> **Work to complete**
Omit every picture, and retype the lines that run from the beginning of the data below through the line containing "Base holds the", inclusive.

(Records from a collection)
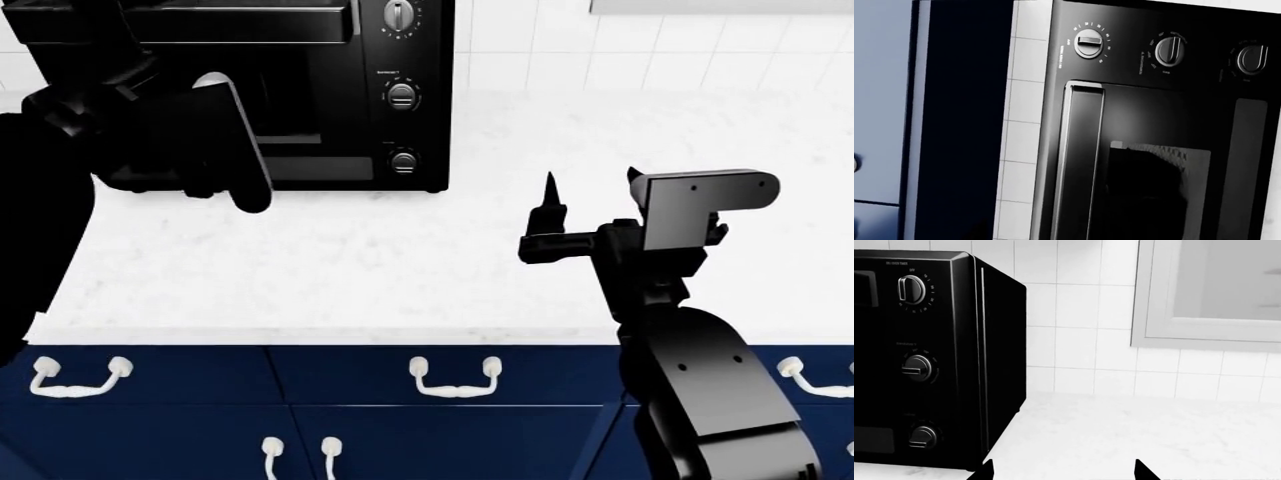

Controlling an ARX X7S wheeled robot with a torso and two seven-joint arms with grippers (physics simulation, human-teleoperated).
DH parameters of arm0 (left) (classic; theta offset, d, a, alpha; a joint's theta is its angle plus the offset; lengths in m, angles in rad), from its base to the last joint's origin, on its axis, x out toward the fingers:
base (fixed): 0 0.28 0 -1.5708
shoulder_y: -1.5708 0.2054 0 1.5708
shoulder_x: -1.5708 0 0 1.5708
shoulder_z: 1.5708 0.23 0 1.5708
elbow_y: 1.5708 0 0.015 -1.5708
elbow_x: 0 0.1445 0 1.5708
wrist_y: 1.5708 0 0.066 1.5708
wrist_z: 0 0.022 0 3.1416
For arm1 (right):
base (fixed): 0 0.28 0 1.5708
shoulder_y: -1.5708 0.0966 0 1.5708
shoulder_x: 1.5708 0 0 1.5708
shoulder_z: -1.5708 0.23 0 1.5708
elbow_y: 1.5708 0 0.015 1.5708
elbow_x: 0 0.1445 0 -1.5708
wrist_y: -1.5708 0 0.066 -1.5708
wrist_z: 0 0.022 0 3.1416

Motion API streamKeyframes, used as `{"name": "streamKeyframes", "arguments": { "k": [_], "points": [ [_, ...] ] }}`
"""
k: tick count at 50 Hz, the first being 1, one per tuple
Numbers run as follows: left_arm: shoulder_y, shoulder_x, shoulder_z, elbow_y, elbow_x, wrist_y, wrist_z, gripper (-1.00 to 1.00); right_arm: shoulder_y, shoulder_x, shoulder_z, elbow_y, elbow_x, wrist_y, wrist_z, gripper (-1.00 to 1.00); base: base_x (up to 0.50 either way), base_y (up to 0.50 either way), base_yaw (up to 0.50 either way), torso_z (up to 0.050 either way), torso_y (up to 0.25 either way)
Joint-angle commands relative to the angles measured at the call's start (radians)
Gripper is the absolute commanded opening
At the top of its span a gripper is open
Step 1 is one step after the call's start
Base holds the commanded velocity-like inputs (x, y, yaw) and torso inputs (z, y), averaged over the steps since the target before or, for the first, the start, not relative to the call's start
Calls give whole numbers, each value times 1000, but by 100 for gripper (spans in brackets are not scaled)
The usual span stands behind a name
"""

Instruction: Open the toaster oven door.

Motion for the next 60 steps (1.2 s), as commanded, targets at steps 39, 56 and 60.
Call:
{"name": "streamKeyframes", "arguments": {
  "k": [39, 56, 60],
  "points": [
    [-193, 295, 173, -638, 136, 292, -66, 100, -2, 30, 31, -17, 44, 9, 23, 100, 0, 0, 0, 0, 0],
    [-231, 370, 199, -812, 153, 343, -98, 100, -13, 34, 43, -18, 56, 0, 32, 100, 0, 0, 0, 0, 0],
    [-236, 390, 209, -865, 158, 354, -104, 100, -13, 38, 44, -20, 58, 3, 34, 100, 0, 0, 0, 0, 0]
  ]
}}
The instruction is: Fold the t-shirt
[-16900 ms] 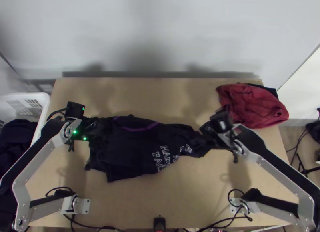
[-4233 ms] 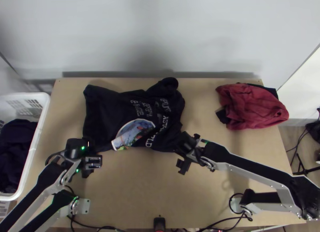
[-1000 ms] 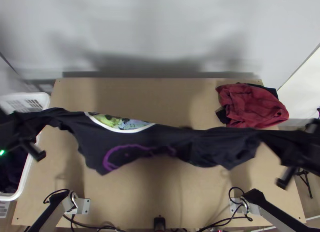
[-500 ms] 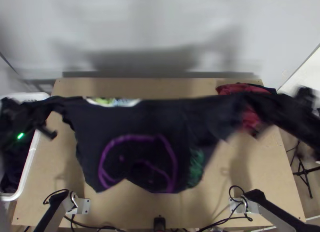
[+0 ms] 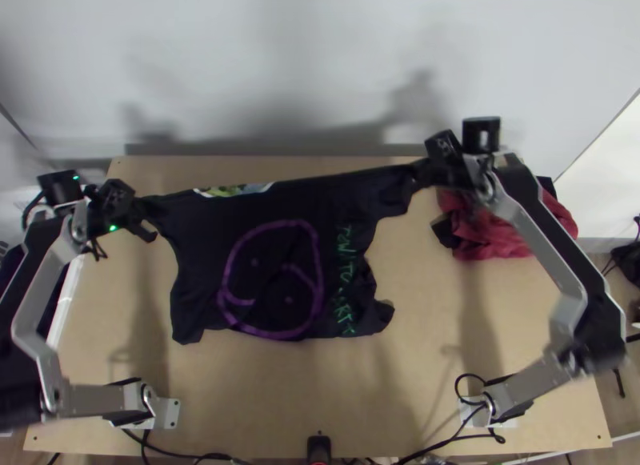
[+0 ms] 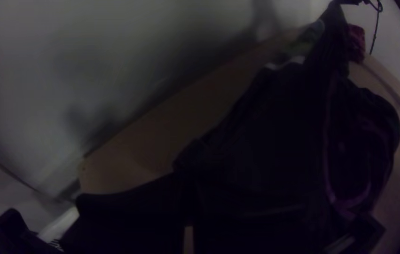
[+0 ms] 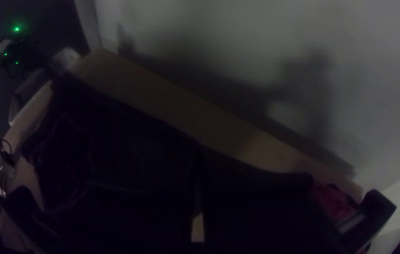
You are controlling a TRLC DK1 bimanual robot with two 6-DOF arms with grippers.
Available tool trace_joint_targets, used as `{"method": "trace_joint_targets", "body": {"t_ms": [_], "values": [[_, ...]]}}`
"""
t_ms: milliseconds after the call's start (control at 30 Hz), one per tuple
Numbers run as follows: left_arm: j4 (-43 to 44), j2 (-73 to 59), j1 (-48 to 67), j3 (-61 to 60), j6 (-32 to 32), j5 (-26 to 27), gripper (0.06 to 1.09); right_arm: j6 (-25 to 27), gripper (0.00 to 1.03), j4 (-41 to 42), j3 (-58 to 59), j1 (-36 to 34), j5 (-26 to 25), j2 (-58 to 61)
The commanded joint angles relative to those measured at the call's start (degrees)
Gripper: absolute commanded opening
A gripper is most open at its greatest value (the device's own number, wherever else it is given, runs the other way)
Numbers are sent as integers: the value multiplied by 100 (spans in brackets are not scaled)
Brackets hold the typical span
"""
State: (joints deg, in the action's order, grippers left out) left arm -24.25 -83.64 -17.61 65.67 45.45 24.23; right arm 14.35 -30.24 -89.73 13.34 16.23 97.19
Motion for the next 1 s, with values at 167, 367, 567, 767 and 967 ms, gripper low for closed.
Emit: {"method": "trace_joint_targets", "body": {"t_ms": [167,367,567,767,967], "values": [[685,-2157,328,1080,280,-867,10,279,3,-105,-2180,-69,-252,2375],[755,-2614,495,1326,254,-1043,10,261,3,-272,-2681,151,-419,2885],[676,-3343,565,1958,69,-1104,10,367,3,-492,-3657,204,-665,3702],[-308,-3537,697,2363,148,-1140,10,446,3,-1397,-4114,300,-665,3975],[-563,-2676,671,1695,289,-1096,10,411,3,-1511,-2628,476,-647,2568]]}}
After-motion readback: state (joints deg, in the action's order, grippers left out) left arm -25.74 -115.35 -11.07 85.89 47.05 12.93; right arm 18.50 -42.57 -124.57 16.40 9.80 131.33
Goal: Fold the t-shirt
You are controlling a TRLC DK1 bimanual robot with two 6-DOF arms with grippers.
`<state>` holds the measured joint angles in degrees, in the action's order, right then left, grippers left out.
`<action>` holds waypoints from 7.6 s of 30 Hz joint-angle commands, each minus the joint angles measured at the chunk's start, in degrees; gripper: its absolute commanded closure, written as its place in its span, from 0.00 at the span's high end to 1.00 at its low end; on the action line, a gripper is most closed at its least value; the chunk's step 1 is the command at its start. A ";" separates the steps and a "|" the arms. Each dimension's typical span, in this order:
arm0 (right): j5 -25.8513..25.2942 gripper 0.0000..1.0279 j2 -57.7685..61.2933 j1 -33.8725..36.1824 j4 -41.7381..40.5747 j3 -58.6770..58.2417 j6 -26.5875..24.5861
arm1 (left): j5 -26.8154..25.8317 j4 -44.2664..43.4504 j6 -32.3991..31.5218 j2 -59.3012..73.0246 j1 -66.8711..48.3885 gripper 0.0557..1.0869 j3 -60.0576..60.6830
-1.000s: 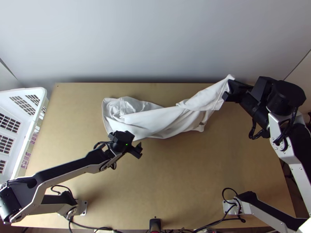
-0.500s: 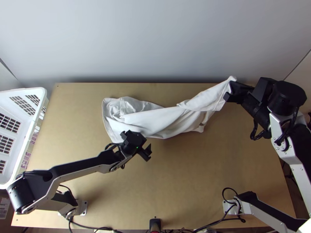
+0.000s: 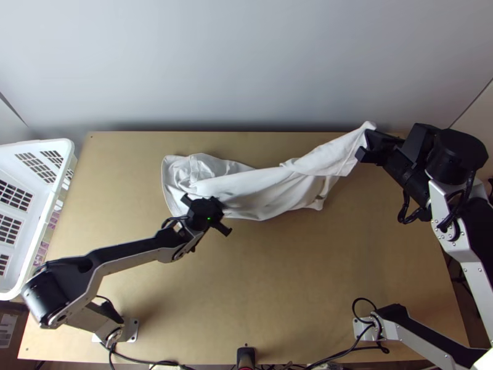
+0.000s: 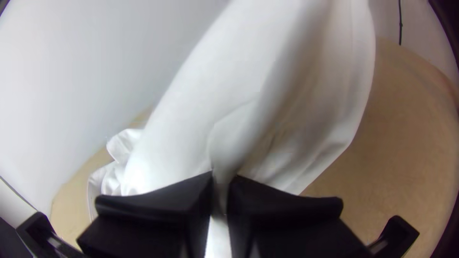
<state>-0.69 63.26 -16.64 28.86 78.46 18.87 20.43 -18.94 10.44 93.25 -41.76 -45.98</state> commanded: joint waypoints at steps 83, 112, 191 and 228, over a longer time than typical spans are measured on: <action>0.25 0.03 4.76 -1.73 -2.23 -5.77 -1.73 | -53.74 39.51 -41.29 23.11 35.78 0.83 -50.00; 0.25 0.03 6.17 -1.29 -3.81 -5.59 -2.53 | -54.79 49.96 -37.42 31.02 32.79 0.04 -57.21; -0.10 0.03 4.76 7.59 6.82 24.82 4.94 | -45.39 31.51 -52.89 -48.25 2.47 0.79 8.01; 1.39 0.03 -0.95 11.37 6.65 18.93 5.91 | -21.39 32.03 -41.99 18.19 -24.34 0.88 -38.22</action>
<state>0.03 62.76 -5.43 35.27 97.76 24.23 -4.75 9.72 -34.68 103.39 -65.43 -74.46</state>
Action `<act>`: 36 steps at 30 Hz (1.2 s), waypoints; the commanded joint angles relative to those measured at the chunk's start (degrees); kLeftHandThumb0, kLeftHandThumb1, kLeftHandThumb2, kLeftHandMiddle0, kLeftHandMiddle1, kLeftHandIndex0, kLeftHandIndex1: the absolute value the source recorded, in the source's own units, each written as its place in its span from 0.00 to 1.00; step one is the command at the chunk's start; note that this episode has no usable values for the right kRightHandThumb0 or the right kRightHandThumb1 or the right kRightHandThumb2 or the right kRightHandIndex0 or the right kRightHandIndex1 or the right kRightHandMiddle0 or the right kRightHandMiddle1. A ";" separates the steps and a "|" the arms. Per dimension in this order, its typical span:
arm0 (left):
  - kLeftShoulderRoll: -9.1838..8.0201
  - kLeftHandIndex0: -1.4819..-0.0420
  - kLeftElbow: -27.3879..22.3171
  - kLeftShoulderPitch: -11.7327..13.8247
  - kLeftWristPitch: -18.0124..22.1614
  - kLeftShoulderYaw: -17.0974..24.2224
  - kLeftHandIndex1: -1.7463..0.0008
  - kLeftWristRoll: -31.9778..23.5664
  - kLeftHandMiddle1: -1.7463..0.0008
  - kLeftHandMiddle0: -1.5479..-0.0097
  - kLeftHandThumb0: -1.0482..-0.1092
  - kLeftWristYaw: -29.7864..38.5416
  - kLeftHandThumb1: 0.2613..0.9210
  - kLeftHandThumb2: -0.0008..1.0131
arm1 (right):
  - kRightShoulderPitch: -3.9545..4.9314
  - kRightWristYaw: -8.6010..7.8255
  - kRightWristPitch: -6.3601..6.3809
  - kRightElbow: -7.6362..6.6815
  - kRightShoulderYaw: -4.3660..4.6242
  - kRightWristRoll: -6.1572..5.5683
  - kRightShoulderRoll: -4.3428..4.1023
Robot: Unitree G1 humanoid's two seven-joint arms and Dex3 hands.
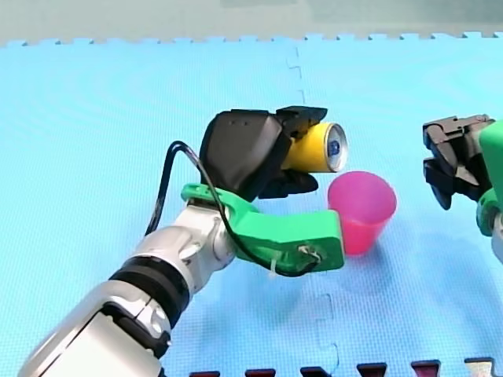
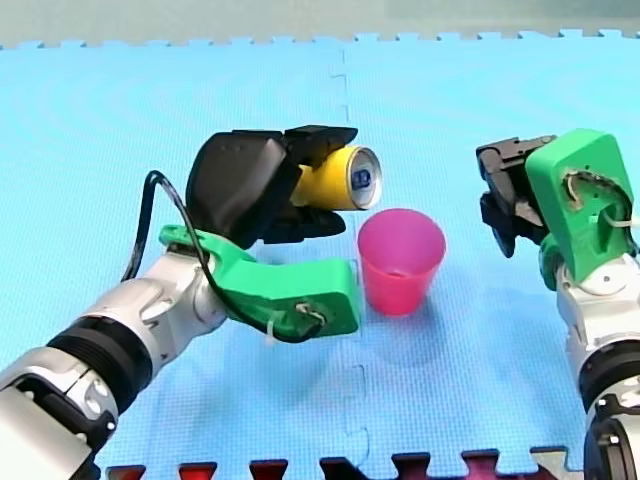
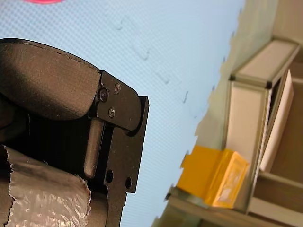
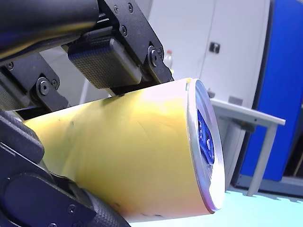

> **Problem solution**
Controlling an ARX X7S wheeled robot with a torso and two seven-joint arms with grippers (physics simulation, human-teleoperated).
DH parameters of arm0 (left) (classic; theta offset, d, a, alpha; a joint's theta is its angle plus the offset; lengths in m, angles in rad), from its base to the last joint's origin, on its axis, x out toward the fingers:
base (fixed): 0 0.28 0 -1.5708
shoulder_y: -1.5708 0.2054 0 1.5708
shoulder_x: -1.5708 0 0 1.5708
shoulder_z: 1.5708 0.23 0 1.5708
elbow_y: 1.5708 0 0.015 -1.5708
elbow_x: 0 0.1445 0 1.5708
wrist_y: 1.5708 0 0.066 1.5708
wrist_z: 0 0.022 0 3.1416
For arm1 (right):
base (fixed): 0 0.28 0 1.5708
shoulder_y: -1.5708 0.0966 0 1.5708
shoulder_x: 1.5708 0 0 1.5708
shoulder_z: -1.5708 0.23 0 1.5708
elbow_y: 1.5708 0 0.015 1.5708
elbow_x: 0 0.1445 0 -1.5708
wrist_y: -1.5708 0 0.066 -1.5708
wrist_z: 0 0.022 0 3.1416

Motion API streamKeyframes, used as `{"name": "streamKeyframes", "arguments": { "k": [_], "points": [ [_, ...] ] }}`
"""
k: tick count at 50 Hz, the first being 1, one per tuple
Numbers run as follows: left_arm: shoulder_y, shoulder_x, shoulder_z, elbow_y, elbow_x, wrist_y, wrist_z, gripper (-1.00 to 1.00); right_arm: shoulder_y, shoulder_x, shoulder_z, elbow_y, elbow_x, wrist_y, wrist_z, gripper (-1.00 to 1.00); base: base_x (up to 0.50 either way), base_y (up to 0.50 either way), base_yaw (up to 0.50 either way), torso_z (up to 0.050 either way), torso_y (up to 0.25 either way)
Joint-angle commands relative to the angles measured at the call's start (radians)
Gripper is the absolute commanded opening
At the top of its span a gripper is open
Step 1 is one step after the call's start
Base holds the commanded velocity-like inputs (x, y, yaw) and torso inputs (z, y), averaged over the steps since the target before or, for the first, the start, not relative to the call's start

The complete output has now been given.